**To do**
Reproduce all the lines below exactly and omit the images.

(Provided information Opens)

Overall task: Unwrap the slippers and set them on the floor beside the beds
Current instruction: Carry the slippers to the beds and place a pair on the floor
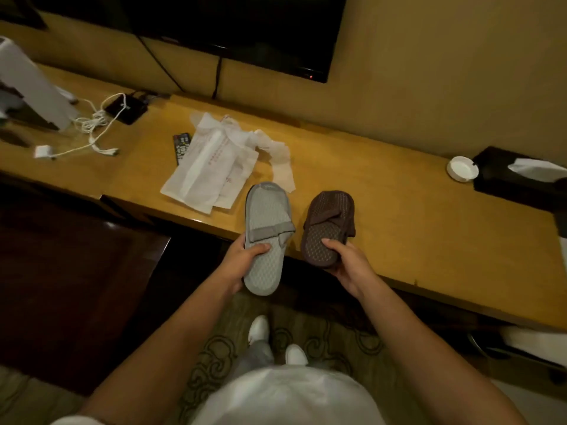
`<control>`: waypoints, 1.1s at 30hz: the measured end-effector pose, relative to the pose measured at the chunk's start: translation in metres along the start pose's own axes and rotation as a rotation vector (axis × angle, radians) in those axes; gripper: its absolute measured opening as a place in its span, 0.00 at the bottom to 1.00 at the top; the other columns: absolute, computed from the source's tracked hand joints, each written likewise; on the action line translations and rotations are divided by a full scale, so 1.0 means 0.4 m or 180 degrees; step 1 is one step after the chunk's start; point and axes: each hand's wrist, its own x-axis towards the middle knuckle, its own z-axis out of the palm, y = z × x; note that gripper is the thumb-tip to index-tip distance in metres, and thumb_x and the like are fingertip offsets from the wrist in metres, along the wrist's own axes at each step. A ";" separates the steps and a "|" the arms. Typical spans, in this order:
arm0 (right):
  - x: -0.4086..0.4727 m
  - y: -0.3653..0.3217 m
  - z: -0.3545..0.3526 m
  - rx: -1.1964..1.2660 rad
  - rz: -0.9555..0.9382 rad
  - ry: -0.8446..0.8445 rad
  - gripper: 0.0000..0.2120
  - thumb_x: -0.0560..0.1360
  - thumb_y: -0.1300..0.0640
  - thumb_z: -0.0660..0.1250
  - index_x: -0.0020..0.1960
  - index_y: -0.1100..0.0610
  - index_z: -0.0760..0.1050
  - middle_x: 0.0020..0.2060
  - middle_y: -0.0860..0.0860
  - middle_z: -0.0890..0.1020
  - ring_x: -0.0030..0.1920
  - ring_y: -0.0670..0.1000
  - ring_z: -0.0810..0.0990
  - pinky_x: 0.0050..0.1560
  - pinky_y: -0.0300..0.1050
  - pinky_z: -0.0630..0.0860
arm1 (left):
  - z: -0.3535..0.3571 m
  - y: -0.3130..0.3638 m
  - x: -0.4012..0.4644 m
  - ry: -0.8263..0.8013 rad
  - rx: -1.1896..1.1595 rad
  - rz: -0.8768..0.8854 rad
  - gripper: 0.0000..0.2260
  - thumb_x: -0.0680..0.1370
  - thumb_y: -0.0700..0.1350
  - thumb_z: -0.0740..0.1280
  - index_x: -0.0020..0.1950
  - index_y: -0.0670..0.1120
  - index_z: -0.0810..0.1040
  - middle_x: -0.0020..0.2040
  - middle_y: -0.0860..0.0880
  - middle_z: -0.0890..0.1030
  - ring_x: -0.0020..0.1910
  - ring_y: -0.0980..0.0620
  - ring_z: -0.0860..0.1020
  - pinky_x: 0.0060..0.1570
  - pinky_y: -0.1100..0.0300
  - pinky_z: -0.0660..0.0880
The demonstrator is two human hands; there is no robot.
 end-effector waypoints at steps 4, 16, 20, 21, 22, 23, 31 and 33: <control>-0.086 -0.046 0.006 0.0107 -0.0197 -0.0565 0.18 0.73 0.61 0.74 0.62 0.54 0.78 0.56 0.53 0.86 0.55 0.55 0.85 0.49 0.49 0.83 | 0.025 -0.003 -0.135 -0.0175 -0.0508 0.0325 0.21 0.79 0.36 0.67 0.72 0.45 0.70 0.62 0.32 0.79 0.57 0.27 0.79 0.57 0.31 0.76; -0.223 -0.003 0.205 -0.0728 -0.0082 -0.1893 0.33 0.66 0.59 0.79 0.68 0.63 0.73 0.53 0.64 0.84 0.48 0.64 0.85 0.44 0.54 0.82 | -0.210 -0.051 -0.506 0.0601 -0.1180 0.1147 0.22 0.78 0.36 0.68 0.72 0.45 0.70 0.64 0.32 0.77 0.55 0.28 0.80 0.51 0.39 0.79; -0.271 0.124 0.363 -0.1070 0.0015 -0.2102 0.28 0.63 0.57 0.81 0.62 0.55 0.79 0.56 0.62 0.84 0.53 0.65 0.84 0.50 0.56 0.81 | -0.341 -0.114 -0.608 0.1072 -0.1484 0.1378 0.22 0.78 0.38 0.68 0.72 0.46 0.70 0.63 0.34 0.79 0.55 0.28 0.80 0.50 0.41 0.80; -0.286 0.158 0.404 -0.1203 0.0020 -0.2179 0.28 0.62 0.56 0.81 0.61 0.55 0.80 0.55 0.60 0.85 0.52 0.63 0.85 0.48 0.54 0.81 | -0.379 -0.130 -0.636 0.1204 -0.1536 0.1422 0.22 0.78 0.39 0.69 0.72 0.46 0.71 0.63 0.35 0.80 0.56 0.29 0.80 0.51 0.41 0.80; -0.303 0.193 0.448 -0.1322 0.0032 -0.2262 0.28 0.62 0.55 0.81 0.61 0.54 0.80 0.54 0.59 0.85 0.51 0.61 0.85 0.47 0.52 0.82 | -0.419 -0.145 -0.666 0.1365 -0.1591 0.1448 0.22 0.78 0.40 0.70 0.72 0.46 0.72 0.63 0.35 0.80 0.57 0.31 0.81 0.52 0.42 0.80; -0.320 0.228 0.495 -0.1414 0.0056 -0.2338 0.28 0.63 0.55 0.81 0.61 0.54 0.80 0.54 0.59 0.86 0.51 0.59 0.86 0.45 0.51 0.82 | -0.463 -0.160 -0.695 0.1564 -0.1651 0.1456 0.23 0.77 0.41 0.71 0.71 0.46 0.73 0.63 0.36 0.80 0.58 0.34 0.81 0.53 0.43 0.80; -0.518 0.555 0.928 -0.2083 0.0226 -0.2897 0.23 0.60 0.55 0.82 0.55 0.45 0.83 0.54 0.55 0.86 0.53 0.58 0.86 0.48 0.52 0.82 | -0.894 -0.262 -0.973 0.2683 -0.1823 0.1602 0.24 0.71 0.48 0.76 0.66 0.53 0.77 0.59 0.47 0.84 0.59 0.44 0.82 0.56 0.46 0.79; -0.568 0.637 1.035 -0.2196 0.0300 -0.3045 0.24 0.59 0.56 0.82 0.54 0.48 0.84 0.54 0.57 0.86 0.54 0.59 0.85 0.49 0.53 0.81 | -1.008 -0.292 -1.043 0.2798 -0.1743 0.1673 0.24 0.70 0.49 0.77 0.66 0.56 0.77 0.58 0.50 0.85 0.59 0.45 0.82 0.53 0.51 0.81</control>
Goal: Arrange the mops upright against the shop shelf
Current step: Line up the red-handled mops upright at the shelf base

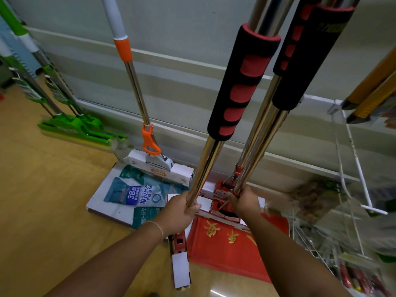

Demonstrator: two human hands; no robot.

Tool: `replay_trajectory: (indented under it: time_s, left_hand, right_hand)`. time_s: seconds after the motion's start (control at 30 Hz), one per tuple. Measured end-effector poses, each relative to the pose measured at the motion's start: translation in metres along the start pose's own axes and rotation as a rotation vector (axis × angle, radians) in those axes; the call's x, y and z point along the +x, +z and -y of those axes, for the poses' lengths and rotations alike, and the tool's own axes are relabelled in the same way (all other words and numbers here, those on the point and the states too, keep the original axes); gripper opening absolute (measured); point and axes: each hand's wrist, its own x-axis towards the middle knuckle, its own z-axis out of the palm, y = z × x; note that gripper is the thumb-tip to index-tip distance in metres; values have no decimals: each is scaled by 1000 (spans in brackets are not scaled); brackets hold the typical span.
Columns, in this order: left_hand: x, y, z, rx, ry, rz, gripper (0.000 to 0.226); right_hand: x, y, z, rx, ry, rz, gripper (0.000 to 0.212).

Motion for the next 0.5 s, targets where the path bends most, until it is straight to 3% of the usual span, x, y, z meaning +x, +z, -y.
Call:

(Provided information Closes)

**Exercise output**
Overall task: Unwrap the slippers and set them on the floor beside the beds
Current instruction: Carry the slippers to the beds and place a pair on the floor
`<control>`: waypoints, 1.1s at 30hz: the measured end-effector pose, relative to the pose measured at the chunk's start: translation in metres along the start pose's own axes and rotation as a rotation vector (axis × angle, radians) in those axes; gripper: its absolute measured opening as a place in its span, 0.00 at the bottom to 1.00 at the top; the other columns: absolute, computed from the source's tracked hand joints, each written likewise; on the action line translations and rotations are divided by a full scale, so 1.0 means 0.4 m or 180 degrees; step 1 is one step after the chunk's start; point and axes: each hand's wrist, its own x-axis towards the middle knuckle, its own z-axis out of the palm, y = z × x; note that gripper is the thumb-tip to index-tip distance in metres, and thumb_x and the like are fingertip offsets from the wrist in metres, along the wrist's own axes at each step. A ";" separates the steps and a "|" the arms. Typical spans, in this order:
arm0 (right):
  - x: -0.4086..0.4727 m
  - y: -0.3653..0.3217 m
  - z: -0.3545..0.3526 m
  - rx: -1.1964..1.2660 rad
  - rz: -0.9555..0.9382 rad
  - ry: -0.8446..0.8445 rad
  - gripper: 0.0000..0.2120
  - thumb_x: -0.0560..0.1360
  - thumb_y: -0.1300..0.0640
  - thumb_z: -0.0660..0.1250
  - index_x: -0.0020..0.1960
  - index_y: -0.1100..0.0610
  - index_z: -0.0760..0.1050
  - middle_x: 0.0020..0.2060
  - middle_y: -0.0860..0.0860
  - middle_z: -0.0890..0.1020
  - ring_x: -0.0030..0.1920
  - ring_y: -0.0670..0.1000
  - ring_z: -0.0810..0.0990
  - pinky_x: 0.0050..0.1560
  - pinky_y: -0.0300..0.1050
  - pinky_z: -0.0630..0.0860
arm1 (left):
  - z: -0.3535..0.3571 m
  - y: -0.3130..0.3638 m
  - x: -0.4012..0.4644 m
  - ry: -0.8263..0.8013 rad
  - rx: -1.1896..1.1595 rad
  - rz: -0.8768..0.8854 rad
  - gripper: 0.0000..0.2260
  - thumb_x: -0.0680..0.1370
  - thumb_y: -0.0700..0.1350
  - thumb_z: -0.0740..0.1280
  - index_x: -0.0020..0.1950
  - index_y: -0.0670..0.1120
  - index_z: -0.0810..0.1040
  - middle_x: -0.0020..0.2040
  - middle_y: -0.0860..0.0880
  - middle_z: -0.0890..0.1030
  - ring_x: -0.0020..0.1910
  - ring_y: -0.0980..0.0620
  - ring_z: -0.0860..0.1020
  - pinky_x: 0.0060..0.1570
  - pinky_y: -0.1100..0.0300
  - pinky_z: -0.0660..0.0880
The demonstrator is two human hands; there is no robot.
 end-effector waypoints at steps 4, 16, 20, 21, 22, 23, 31 and 33: <control>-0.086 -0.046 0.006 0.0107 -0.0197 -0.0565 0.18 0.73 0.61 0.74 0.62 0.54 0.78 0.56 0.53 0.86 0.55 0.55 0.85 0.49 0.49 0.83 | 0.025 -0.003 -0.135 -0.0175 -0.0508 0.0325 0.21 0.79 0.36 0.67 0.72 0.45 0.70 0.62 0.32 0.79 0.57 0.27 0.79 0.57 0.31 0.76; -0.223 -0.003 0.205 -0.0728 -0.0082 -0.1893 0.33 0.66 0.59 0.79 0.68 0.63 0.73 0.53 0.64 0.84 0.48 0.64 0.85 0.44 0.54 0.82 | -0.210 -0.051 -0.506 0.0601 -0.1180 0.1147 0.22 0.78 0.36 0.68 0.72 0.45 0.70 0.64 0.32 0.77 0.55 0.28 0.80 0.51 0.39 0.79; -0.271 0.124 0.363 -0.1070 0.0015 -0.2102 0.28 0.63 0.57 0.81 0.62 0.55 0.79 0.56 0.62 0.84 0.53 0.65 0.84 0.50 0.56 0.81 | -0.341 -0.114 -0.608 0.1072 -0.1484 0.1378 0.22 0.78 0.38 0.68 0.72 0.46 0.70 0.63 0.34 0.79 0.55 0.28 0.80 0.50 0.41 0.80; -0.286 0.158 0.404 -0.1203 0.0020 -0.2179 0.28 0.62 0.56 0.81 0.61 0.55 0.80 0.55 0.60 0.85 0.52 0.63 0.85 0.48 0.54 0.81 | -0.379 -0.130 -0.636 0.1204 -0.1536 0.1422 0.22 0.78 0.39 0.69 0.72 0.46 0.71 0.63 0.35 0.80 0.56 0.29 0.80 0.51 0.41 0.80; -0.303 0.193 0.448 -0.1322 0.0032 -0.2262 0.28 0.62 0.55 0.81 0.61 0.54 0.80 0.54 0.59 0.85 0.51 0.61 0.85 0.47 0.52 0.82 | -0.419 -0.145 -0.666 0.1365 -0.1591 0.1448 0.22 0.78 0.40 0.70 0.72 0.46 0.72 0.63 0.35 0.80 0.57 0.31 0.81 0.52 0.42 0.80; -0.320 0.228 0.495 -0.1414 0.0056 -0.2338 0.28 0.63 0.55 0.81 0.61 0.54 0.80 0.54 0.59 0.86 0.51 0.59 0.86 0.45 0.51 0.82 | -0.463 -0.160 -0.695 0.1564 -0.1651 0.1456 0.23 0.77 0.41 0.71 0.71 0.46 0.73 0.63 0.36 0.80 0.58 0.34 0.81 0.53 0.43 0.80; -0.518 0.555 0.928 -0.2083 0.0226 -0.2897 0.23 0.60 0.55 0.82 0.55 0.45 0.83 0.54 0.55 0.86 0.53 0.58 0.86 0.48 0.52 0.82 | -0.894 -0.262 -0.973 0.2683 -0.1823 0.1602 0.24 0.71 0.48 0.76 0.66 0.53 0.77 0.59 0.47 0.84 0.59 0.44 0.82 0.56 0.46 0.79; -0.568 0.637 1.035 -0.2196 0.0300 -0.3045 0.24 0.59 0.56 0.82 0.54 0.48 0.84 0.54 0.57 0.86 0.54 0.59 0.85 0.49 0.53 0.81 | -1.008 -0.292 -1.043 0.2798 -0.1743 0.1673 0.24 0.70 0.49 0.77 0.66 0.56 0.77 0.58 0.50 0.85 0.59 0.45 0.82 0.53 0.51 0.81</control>
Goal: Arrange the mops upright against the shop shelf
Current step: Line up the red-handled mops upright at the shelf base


Demonstrator: two human hands; no robot.

Tool: `replay_trajectory: (indented under it: time_s, left_hand, right_hand)`. time_s: seconds after the motion's start (control at 30 Hz), one per tuple. Measured end-effector poses, each relative to the pose measured at the motion's start: translation in metres along the start pose's own axes and rotation as a rotation vector (axis × angle, radians) in those axes; the call's x, y and z point along the +x, +z and -y of those axes, for the poses' lengths and rotations alike, and the tool's own axes are relabelled in the same way (all other words and numbers here, those on the point and the states too, keep the original axes); gripper opening absolute (measured); point and axes: each hand's wrist, its own x-axis towards the middle knuckle, its own z-axis out of the palm, y = z × x; note that gripper is the thumb-tip to index-tip distance in metres; values have no decimals: each is scaled by 1000 (spans in brackets are not scaled); brackets hold the typical span.
Columns, in this order: left_hand: x, y, z, rx, ry, rz, gripper (0.000 to 0.226); right_hand: x, y, z, rx, ry, rz, gripper (0.000 to 0.212).

Motion for the next 0.5 s, targets where the path bends most, until it is straight to 3% of the usual span, x, y, z meaning +x, +z, -y.
Call:

This exercise has nothing further to it.